Solche Einschätzungen und Publikationen werden besonders von den vor Ort arbeitenden Mitarbeitern von Tauchbasen und Hotels nicht verstanden. Von den Ägyptern sowieso nicht. Sind nun also die veröffentlichten Bewertungen des Auswärtigen Amtes Grund und Anlass genug, die Situation als gefährlich einzustufen und gebuchte Reisen zu stornieren? Condor hatte ihre Flüge mit dem Hinweis auf "höhere Gewalt" storniert. Und ob ein solcher Fall von "höherer Gewalt" vorliegt ist nun Streitgegenstand bei Politikern und Juristen.

Die Reisejuristen des Fluggastportals flightright.de sehen die Lage auch als sehr komplex an, vertreten aber die Auffassung, dass die Einschätzung des Auswärtigen Amtes alleine nicht maßgeblich sei für die Bewertung der Situation.

Höhere Gewalt?

Justitia

Nach Ansicht von Prof. Dr. Ronald Schmid, Reiserechtsexperte und Partneranwalt von flightright, sei speziell die Einstufung durch das Auswärtige Amt kein Kriterium, um das Vorliegen von "höherer Gewalt" im Sinne des deutschen Reiserechts zu begründen:

"Die Frage, ob ein Fall „höherer Gewalt“ vorliegt, muss also vom Reisenden wie vom Reiseveranstalter allein anhand der Kriterien des § 651f BGB im Lichte seriöser Medienberichte bestimmt werden, nicht aber anhand der Einschätzungen des Auswärtigen Amtes. Dessen Bewertungen einer Lage sind allenfalls ein Indiz für das Vorliegen höherer Gewalt."

Schmid bezieht sich hier zwar nur auf deutsches Reiserecht, die Rechtsabteilung von flightright geht aber davon aus, dass man dies auf die Fluggastrechteverordnung übertragen kann. Nach dem Erwägungsgrund 14 zur VO (EG) Nr. 261/2004 wird als Beispielsfall für außergewöhnliche Umstände ausdrücklich "politische Instabilität" erwähnt. Politische Unruhen, Bürgerkriege etc. können also nach Ansicht der Juristen von flightright.de durchaus außergewöhnliche Umstände im Sinne der Verordnung darstellen und im Einzelfall einen Anspruch auf Ausgleichsleistung entfallen lassen. Man werde, so hieß es von flightright, letztendlich in jedem Einzelfall genau prüfen müssen, ob die politischen Unruhen eine Annullierung des Fluges rechtfertigen. Hier sei grundsätzlich auch die Fluggesellschaft in der Beweislast. Die Einstufung durch das Auswärtige Amt als explizite "Reisewarnung" oder bloße Empfehlung, nicht zu reisen, sei juristisch gesehen aber irrelevant und könne lediglich als Indiz herangezogen werden, so die Fachanwälte von flightright gegenüber Taucher.Net (hier der Link zu den weiteren Ausführungen von Prof. Dr. Ronald Schmid).
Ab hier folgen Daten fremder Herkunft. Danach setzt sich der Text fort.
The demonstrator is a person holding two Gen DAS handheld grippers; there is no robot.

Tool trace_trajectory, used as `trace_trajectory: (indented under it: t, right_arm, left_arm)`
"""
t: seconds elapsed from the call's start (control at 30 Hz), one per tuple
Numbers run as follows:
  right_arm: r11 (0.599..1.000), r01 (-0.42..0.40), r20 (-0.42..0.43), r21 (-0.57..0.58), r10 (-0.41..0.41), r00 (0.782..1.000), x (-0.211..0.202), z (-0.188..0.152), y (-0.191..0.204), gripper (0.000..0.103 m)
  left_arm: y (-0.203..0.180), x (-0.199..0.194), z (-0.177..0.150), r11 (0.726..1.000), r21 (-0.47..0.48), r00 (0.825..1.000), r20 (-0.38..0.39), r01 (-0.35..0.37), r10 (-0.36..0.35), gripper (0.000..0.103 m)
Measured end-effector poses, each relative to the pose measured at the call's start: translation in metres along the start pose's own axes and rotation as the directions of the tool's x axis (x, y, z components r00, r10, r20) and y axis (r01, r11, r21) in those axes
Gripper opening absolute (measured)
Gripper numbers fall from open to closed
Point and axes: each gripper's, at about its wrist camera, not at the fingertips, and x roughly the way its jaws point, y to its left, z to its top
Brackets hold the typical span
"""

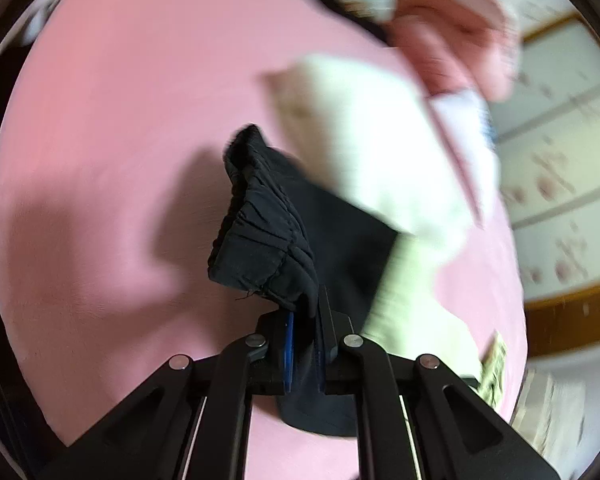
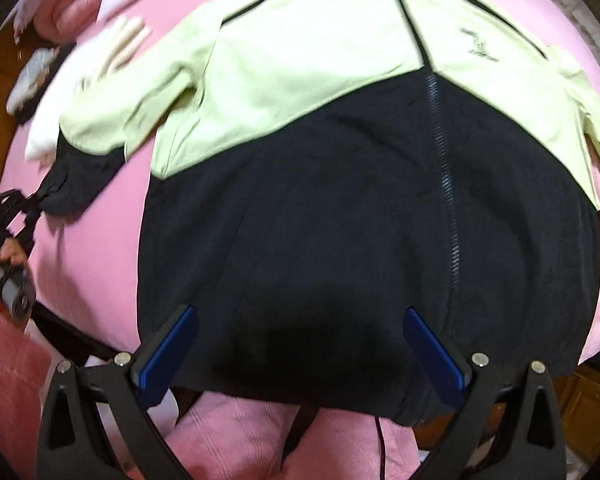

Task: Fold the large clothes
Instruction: 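Lift the sleeve with the left gripper, lay it across the jacket body, release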

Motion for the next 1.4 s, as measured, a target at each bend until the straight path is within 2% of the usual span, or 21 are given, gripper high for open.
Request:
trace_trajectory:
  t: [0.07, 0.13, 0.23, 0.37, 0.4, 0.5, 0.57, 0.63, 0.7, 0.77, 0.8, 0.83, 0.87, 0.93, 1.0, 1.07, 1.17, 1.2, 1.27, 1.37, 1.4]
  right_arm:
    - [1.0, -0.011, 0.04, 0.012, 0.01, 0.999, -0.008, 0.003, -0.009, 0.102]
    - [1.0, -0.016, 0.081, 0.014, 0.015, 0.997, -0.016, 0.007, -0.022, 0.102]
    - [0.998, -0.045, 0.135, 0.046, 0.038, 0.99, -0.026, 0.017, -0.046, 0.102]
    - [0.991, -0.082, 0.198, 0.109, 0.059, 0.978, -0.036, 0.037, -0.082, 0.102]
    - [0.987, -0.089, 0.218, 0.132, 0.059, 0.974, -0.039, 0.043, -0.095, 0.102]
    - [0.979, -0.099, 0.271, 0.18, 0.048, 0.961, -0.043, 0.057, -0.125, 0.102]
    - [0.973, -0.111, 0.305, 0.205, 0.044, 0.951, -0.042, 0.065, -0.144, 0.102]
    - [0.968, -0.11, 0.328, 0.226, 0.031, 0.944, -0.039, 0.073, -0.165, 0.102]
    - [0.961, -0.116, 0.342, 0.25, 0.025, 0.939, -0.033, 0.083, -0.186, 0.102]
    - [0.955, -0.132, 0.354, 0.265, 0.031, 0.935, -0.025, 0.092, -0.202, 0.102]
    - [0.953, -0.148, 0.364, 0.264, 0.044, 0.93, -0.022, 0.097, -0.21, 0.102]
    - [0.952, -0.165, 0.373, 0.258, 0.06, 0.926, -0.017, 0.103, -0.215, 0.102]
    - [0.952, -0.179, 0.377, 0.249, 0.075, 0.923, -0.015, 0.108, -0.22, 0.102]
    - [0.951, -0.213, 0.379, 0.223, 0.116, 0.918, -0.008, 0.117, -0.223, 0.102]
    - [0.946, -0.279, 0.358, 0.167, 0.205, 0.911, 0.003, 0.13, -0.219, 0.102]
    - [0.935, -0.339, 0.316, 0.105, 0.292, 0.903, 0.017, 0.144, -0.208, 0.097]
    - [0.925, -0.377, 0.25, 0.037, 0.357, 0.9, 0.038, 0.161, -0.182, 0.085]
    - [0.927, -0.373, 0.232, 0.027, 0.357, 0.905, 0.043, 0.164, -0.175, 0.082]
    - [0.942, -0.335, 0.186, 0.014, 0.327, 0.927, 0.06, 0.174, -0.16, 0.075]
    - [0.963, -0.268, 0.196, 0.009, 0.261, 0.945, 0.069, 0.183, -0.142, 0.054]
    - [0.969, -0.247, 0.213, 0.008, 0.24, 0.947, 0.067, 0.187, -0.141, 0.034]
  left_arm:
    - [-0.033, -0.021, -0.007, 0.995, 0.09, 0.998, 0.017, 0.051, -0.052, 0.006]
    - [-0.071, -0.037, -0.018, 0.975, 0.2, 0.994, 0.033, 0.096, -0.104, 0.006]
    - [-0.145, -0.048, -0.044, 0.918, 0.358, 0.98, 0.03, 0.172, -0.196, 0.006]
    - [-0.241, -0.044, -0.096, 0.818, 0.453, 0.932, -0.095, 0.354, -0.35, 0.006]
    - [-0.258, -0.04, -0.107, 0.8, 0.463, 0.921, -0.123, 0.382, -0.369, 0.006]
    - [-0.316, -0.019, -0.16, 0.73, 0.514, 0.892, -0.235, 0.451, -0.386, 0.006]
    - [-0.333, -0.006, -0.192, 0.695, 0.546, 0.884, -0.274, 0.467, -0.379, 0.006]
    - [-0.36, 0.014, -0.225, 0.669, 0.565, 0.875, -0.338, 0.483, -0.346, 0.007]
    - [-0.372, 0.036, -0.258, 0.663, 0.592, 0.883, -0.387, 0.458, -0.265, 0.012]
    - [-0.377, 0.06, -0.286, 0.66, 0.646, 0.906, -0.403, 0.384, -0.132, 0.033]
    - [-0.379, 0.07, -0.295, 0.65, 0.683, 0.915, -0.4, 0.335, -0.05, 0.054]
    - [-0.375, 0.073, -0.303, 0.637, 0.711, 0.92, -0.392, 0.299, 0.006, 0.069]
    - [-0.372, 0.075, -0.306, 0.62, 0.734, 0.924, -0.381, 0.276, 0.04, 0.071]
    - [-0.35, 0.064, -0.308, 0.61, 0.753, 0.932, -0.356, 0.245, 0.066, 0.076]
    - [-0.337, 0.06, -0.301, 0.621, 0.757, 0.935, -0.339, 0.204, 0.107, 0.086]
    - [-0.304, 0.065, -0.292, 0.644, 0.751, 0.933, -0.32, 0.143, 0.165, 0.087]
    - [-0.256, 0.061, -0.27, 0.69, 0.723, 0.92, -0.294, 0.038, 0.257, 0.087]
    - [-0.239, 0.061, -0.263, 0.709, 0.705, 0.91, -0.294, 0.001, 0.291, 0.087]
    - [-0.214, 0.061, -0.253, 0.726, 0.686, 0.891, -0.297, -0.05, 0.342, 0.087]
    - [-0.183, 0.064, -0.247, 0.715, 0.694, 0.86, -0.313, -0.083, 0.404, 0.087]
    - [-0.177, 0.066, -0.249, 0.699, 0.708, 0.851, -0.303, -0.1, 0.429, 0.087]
Was heißt das nun alles für Patric und all die anderen Flug- und Reise-Verstoßenen? Vermutlich nur geringe Aussicht auf Ersatzleistungen nach der EU-Fluggastrechteverordnung, und eine noch undurchsichtigere Auslegung, wann es nun gefährlich ist und wann nicht. Wenn der Professor ausführt, dass die Bewertung nicht anhand der Empfehlungen des AA vorzunehmen sei, sondern nach deutschem Reiserecht und dem BGB "im Lichte seriöser Medienberichte", dann kann er damit nicht die große deutsche Boulevardpresse gemeint haben, sondern die um sachliche, unverfälschte Informationen bemühte Berichterstattung von Taucher.Net. Soviel Eigenlob sei uns vergönnt!